Stored items
Segment Open

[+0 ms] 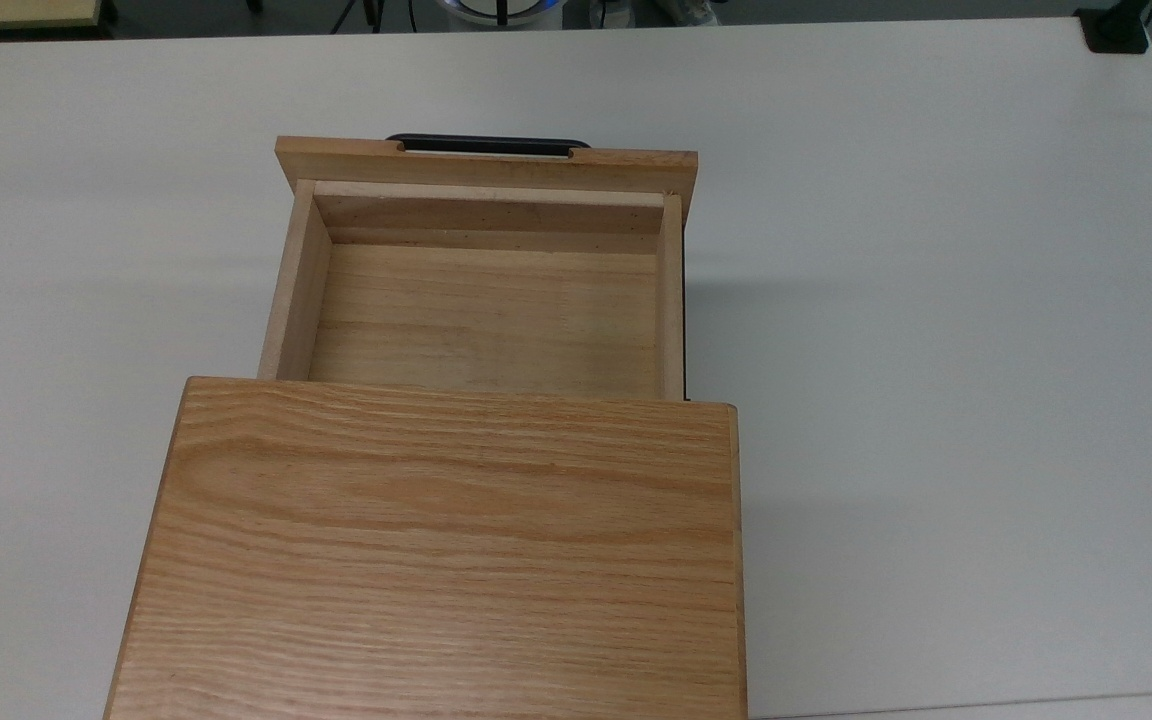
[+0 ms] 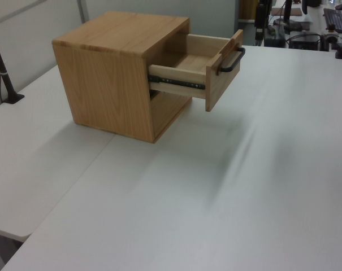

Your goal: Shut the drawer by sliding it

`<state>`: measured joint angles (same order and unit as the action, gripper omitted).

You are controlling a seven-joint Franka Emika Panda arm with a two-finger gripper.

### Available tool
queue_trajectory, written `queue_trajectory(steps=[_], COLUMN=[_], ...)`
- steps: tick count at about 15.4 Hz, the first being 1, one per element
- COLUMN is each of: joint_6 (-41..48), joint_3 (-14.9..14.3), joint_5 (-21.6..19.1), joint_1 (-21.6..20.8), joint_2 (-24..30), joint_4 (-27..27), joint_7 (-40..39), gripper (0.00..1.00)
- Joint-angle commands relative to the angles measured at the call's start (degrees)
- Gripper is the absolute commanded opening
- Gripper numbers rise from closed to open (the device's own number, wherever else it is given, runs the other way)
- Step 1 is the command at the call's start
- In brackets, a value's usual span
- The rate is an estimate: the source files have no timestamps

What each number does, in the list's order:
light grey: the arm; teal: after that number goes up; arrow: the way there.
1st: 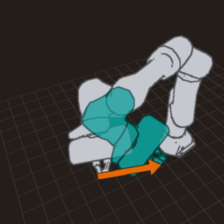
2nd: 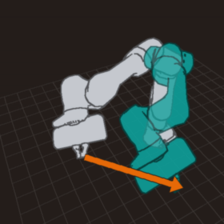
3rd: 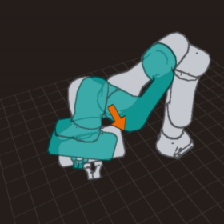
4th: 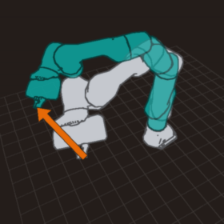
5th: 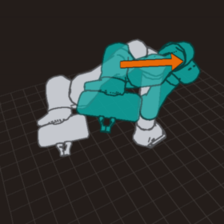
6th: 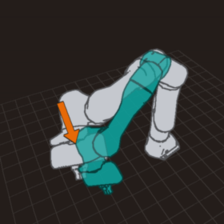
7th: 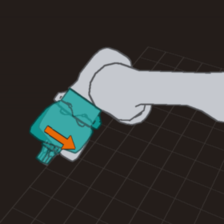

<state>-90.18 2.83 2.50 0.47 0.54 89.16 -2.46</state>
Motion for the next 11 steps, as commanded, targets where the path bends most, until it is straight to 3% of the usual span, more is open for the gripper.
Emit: queue_trajectory(steps=[1,11], joint_6=[1.58,1.93], joint_3=[-0.19,-0.19], joint_5=[-0.83,-0.83], joint_1=[-0.56,-0.56], joint_2=[-0.19,-0.1], joint_4=[-0.66,-0.57], joint_7=[0.96,0.52], gripper=[1.0,1.0])
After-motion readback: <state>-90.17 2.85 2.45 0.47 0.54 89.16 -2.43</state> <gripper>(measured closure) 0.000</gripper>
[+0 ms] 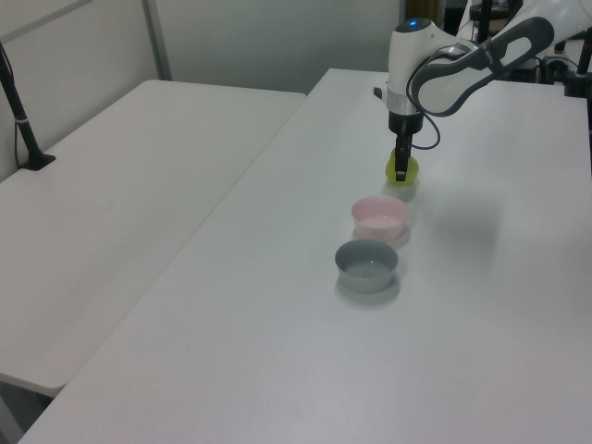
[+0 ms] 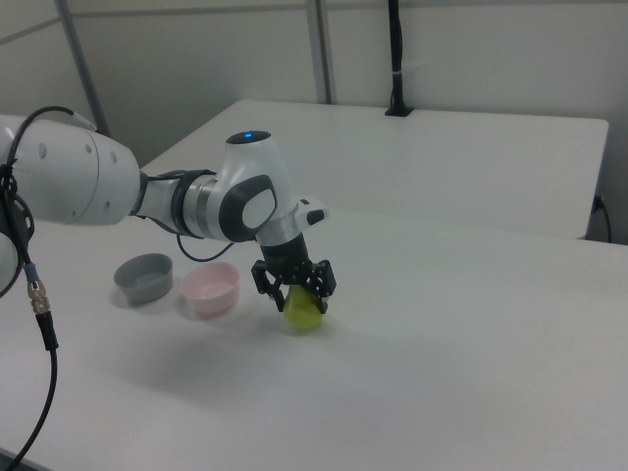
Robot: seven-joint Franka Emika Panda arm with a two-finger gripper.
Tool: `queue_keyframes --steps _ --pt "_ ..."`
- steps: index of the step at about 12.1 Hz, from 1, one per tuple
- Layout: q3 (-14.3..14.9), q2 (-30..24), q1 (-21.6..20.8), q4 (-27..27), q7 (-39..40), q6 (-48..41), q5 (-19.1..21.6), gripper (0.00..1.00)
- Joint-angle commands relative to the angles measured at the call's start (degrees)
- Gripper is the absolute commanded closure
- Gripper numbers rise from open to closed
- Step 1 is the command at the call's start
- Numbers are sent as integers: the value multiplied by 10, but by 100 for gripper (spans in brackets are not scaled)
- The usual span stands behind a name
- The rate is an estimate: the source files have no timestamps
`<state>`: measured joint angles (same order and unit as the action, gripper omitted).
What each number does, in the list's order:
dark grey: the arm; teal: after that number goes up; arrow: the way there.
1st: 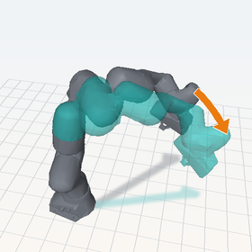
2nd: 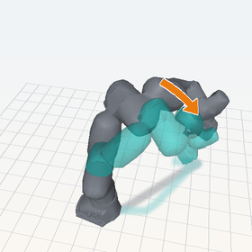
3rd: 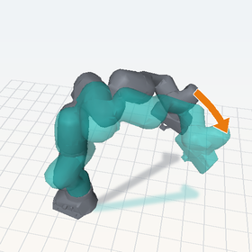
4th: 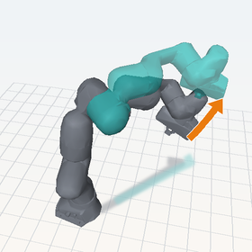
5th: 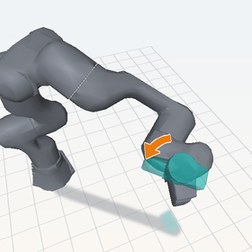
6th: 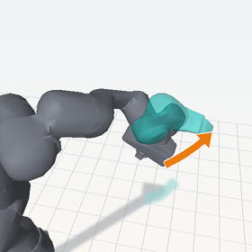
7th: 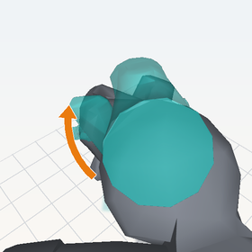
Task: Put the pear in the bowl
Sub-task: 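Close the gripper around the pear, then lift the pear up off the table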
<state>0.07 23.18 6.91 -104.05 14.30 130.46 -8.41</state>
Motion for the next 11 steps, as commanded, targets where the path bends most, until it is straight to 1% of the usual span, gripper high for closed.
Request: queue_keyframes --steps 1,2,4,7,8,10,11 --pt "3 -39 -6 2 0 -54 -7 43" --pt "3 -47 -6 22 -1 -82 -7 43" --pt "3 -56 -6 83 -2 -157 -1 44" --pt "2 -71 -4 157 0 -233 10 45" --pt "2 -75 -5 168 -1 -248 16 45" --pt "-5 -84 -11 164 -2 -249 17 45" --pt "-9 -87 -27 162 -9 -249 17 45"
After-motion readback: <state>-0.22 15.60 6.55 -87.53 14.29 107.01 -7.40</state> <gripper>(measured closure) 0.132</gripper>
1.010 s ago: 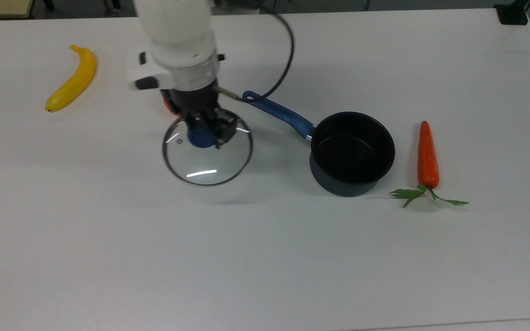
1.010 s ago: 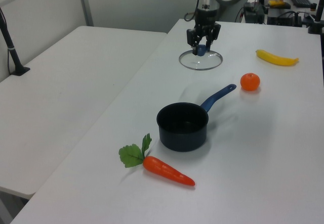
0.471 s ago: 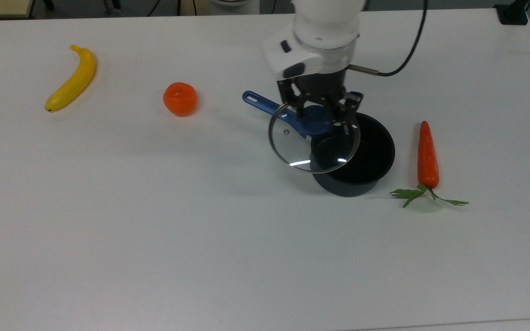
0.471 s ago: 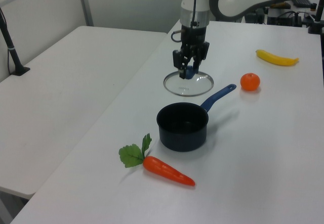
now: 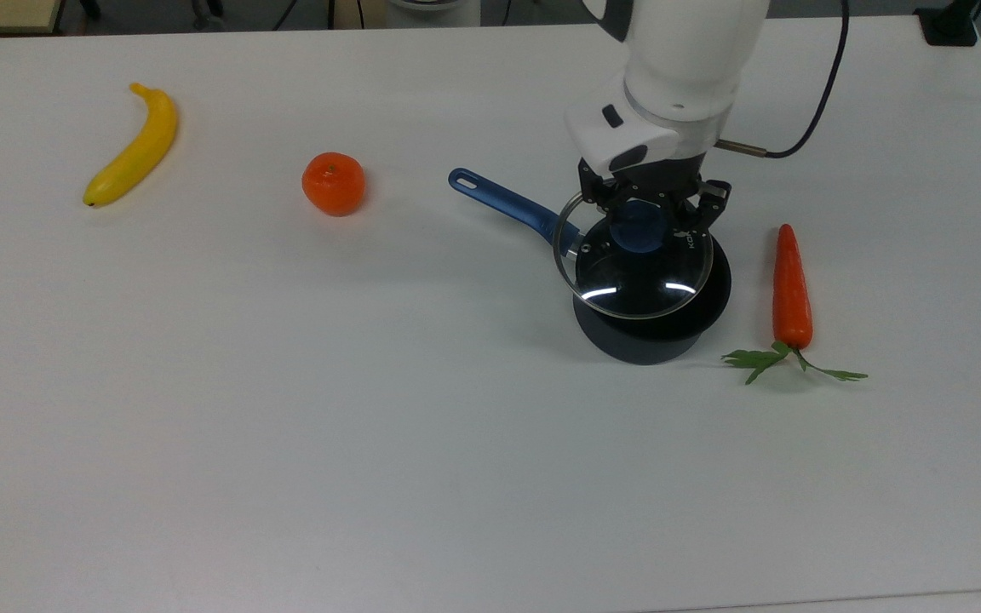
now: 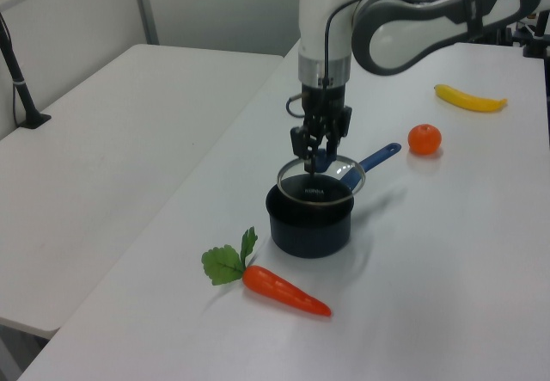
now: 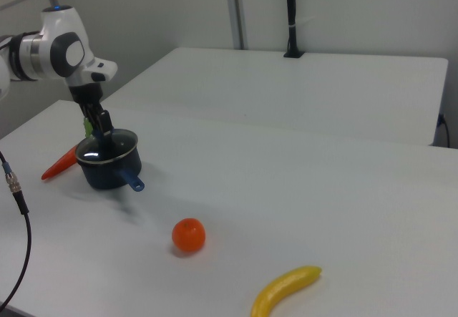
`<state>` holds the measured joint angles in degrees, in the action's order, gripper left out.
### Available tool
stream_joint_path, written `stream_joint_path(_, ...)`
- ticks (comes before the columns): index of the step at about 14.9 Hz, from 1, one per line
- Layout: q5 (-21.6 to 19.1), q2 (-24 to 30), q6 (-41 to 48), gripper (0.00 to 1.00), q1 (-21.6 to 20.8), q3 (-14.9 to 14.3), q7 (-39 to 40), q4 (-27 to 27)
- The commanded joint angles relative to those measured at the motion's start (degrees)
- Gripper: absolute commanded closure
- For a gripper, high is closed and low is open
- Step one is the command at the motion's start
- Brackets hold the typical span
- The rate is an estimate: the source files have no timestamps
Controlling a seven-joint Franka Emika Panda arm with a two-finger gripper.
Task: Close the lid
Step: 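Lower the lid onto the saucepan rim and open the gripper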
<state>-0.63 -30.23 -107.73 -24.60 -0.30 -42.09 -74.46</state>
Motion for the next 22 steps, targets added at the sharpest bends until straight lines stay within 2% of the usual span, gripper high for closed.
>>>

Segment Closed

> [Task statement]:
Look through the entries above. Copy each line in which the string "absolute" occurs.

> [Result for this exercise]:
- Gripper is the absolute commanded opening
- Gripper is the absolute commanded closure
- Gripper: absolute commanded closure

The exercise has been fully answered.